Copy each line containing the word "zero" from the records that follow, please.

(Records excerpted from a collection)
•••••

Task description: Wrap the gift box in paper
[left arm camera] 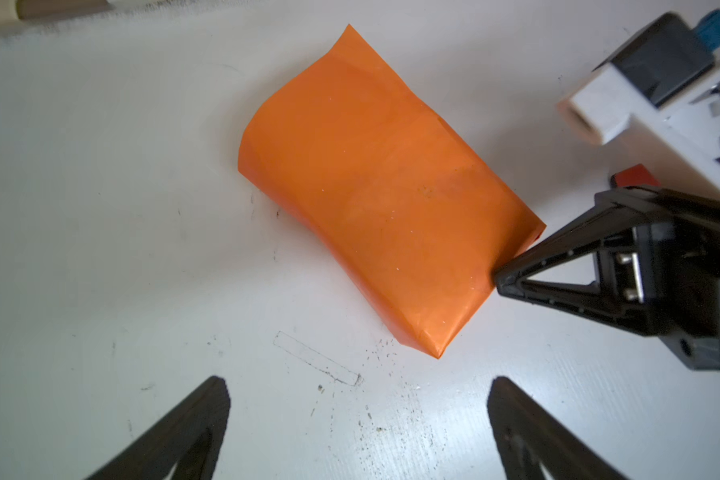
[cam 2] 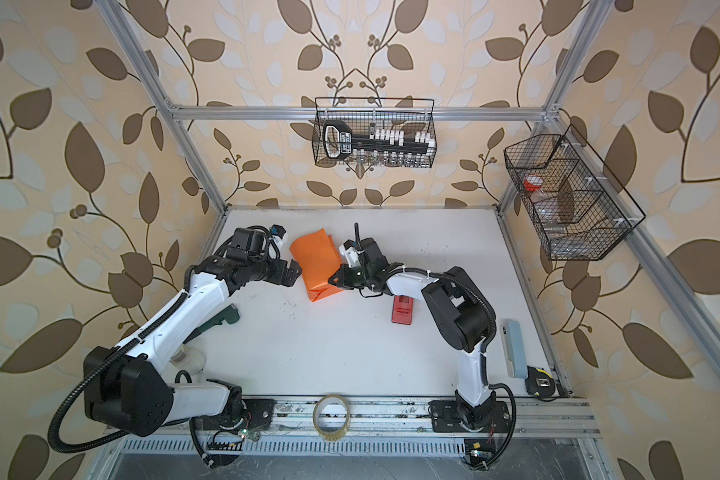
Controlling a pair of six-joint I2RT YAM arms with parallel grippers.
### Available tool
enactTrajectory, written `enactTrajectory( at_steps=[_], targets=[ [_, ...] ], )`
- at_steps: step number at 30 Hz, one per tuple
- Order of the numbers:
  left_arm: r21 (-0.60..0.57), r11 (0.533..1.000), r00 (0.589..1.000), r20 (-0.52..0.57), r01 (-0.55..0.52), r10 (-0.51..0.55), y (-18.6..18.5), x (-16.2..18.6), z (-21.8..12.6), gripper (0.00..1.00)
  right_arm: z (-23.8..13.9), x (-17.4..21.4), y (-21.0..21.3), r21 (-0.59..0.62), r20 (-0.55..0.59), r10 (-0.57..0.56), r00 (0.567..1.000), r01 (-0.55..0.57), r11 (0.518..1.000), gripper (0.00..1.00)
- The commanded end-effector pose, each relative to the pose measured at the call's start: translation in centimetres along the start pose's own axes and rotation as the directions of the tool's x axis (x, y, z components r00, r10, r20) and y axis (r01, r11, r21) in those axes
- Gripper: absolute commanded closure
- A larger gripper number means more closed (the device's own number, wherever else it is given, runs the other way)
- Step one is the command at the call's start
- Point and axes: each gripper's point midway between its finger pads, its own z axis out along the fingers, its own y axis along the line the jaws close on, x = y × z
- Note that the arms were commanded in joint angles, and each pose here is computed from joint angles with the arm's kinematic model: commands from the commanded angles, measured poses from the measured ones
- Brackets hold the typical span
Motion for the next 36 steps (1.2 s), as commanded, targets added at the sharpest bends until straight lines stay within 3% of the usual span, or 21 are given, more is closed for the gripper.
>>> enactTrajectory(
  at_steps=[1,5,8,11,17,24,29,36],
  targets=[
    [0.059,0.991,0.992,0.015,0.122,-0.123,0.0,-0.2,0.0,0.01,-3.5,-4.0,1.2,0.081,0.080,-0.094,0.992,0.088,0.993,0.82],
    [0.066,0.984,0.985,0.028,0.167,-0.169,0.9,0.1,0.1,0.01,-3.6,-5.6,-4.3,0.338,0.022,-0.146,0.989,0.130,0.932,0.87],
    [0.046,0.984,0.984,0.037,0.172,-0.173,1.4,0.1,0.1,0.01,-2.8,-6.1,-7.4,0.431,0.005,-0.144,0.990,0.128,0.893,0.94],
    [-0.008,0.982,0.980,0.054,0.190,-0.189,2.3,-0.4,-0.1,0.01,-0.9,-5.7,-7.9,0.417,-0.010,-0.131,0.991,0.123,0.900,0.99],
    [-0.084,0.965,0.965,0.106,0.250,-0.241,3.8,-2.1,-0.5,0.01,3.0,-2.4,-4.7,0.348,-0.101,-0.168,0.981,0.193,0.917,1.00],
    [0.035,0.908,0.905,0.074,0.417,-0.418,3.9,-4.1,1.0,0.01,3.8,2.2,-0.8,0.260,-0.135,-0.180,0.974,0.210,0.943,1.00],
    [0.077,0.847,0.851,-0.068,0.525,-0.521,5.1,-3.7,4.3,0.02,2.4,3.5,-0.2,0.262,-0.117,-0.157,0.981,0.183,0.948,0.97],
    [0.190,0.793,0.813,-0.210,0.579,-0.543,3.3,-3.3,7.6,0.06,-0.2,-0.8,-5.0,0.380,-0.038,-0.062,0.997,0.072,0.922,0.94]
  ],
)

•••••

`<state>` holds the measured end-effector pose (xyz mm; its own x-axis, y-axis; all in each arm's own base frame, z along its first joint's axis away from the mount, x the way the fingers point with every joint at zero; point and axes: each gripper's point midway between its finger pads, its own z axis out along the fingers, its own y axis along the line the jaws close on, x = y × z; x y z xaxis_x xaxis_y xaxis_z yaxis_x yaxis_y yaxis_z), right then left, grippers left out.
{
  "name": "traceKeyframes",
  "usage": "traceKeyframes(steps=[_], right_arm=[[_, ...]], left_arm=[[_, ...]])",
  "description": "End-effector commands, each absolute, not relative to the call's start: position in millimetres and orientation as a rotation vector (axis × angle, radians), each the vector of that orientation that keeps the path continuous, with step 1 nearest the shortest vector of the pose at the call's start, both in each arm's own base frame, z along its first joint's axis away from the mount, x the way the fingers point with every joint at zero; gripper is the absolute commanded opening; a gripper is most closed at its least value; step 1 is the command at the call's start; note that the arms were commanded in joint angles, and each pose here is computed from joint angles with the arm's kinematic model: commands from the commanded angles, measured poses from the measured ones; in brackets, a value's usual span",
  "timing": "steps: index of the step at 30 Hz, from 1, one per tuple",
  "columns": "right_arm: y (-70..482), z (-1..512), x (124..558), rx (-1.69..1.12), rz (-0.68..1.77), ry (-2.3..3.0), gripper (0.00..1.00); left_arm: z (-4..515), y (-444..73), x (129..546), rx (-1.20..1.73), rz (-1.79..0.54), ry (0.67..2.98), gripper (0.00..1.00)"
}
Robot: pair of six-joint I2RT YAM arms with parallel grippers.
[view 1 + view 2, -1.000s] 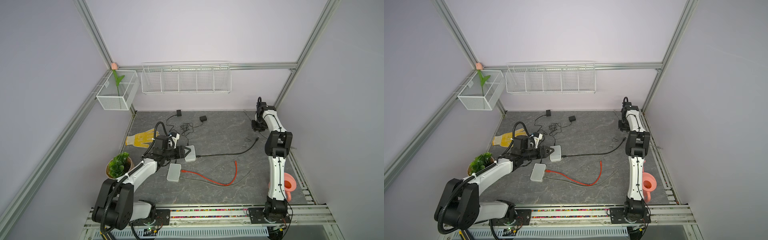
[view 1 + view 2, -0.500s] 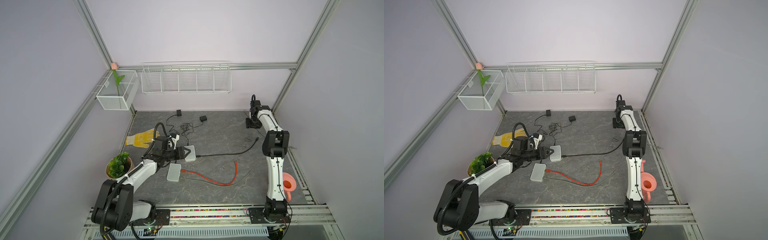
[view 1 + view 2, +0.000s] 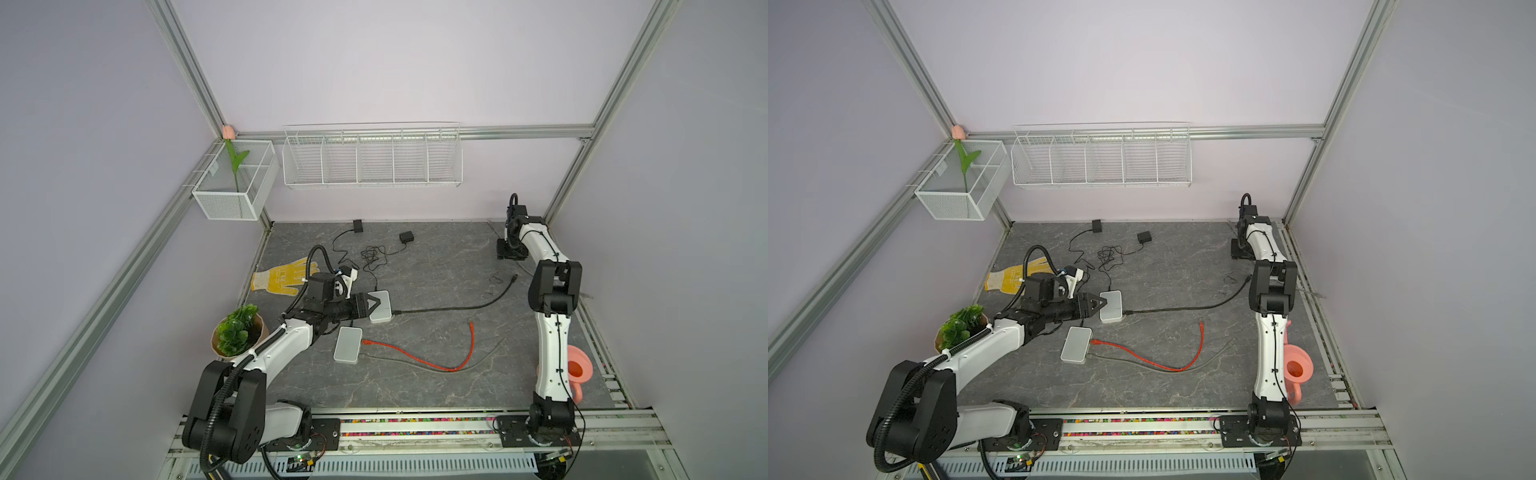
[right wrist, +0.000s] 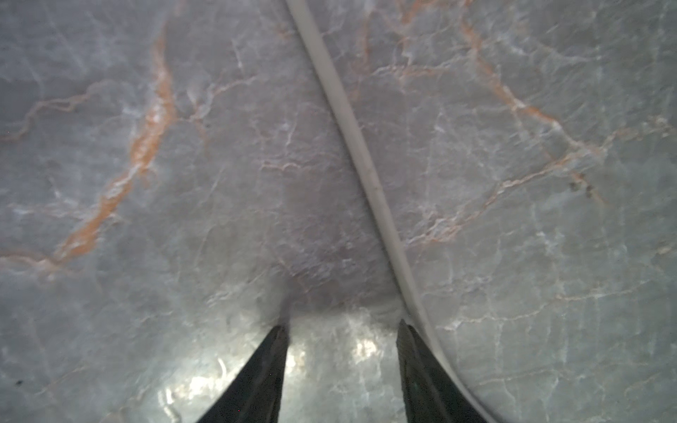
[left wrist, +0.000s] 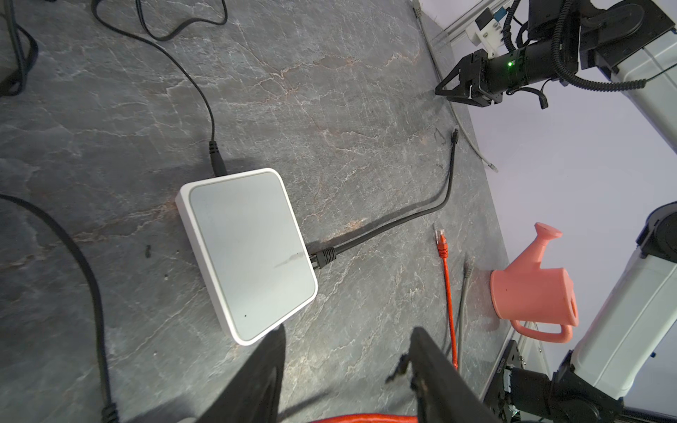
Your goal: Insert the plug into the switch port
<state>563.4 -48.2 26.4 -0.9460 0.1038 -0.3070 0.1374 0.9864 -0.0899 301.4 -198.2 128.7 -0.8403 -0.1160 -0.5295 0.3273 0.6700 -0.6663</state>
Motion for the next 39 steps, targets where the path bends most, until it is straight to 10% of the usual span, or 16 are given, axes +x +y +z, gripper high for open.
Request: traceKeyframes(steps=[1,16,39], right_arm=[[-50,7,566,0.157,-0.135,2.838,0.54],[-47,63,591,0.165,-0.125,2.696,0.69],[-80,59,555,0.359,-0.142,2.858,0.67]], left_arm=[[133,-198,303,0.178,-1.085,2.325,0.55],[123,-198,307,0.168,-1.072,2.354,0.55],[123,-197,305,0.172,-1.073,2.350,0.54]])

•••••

### RESPONSE TO THIS TASK
`<state>` holds the measured end-effector pose (xyz mm; its own x-axis, y-axis; all in each arm's own base frame, z along its first joint's axis away from the mount, x the way the fingers point with every joint at zero; point and axes: each gripper's point midway between its finger pads, its own z axis out along the fingers, its own y axis along the line the jaws close on, x = y × z; x y z xaxis_x xaxis_y xaxis_z yaxis_x yaxis_y yaxis_z), right then left, grippers left out.
  "description": "End-effector commands, each absolute, not relative to the call's start: position in millimetres and orientation as a rotation vector (axis × angle, radians), each the vector of that orientation that keeps the path continuous, with step 1 nearest the shortest vector of the pose at the call's start, both in each arm's own base frame, z along its first joint's axis away from the mount, x the way the fingers point with every joint at zero; gripper is the absolute commanded opening; a gripper is most closed at its least value; step 1 is the command at the call's start; note that the arms were commanded in joint angles, and each pose here is computed from joint angles with the arm's kinematic model: commands from the commanded angles, measured poses from the measured ones; in brackets, a value's usual span",

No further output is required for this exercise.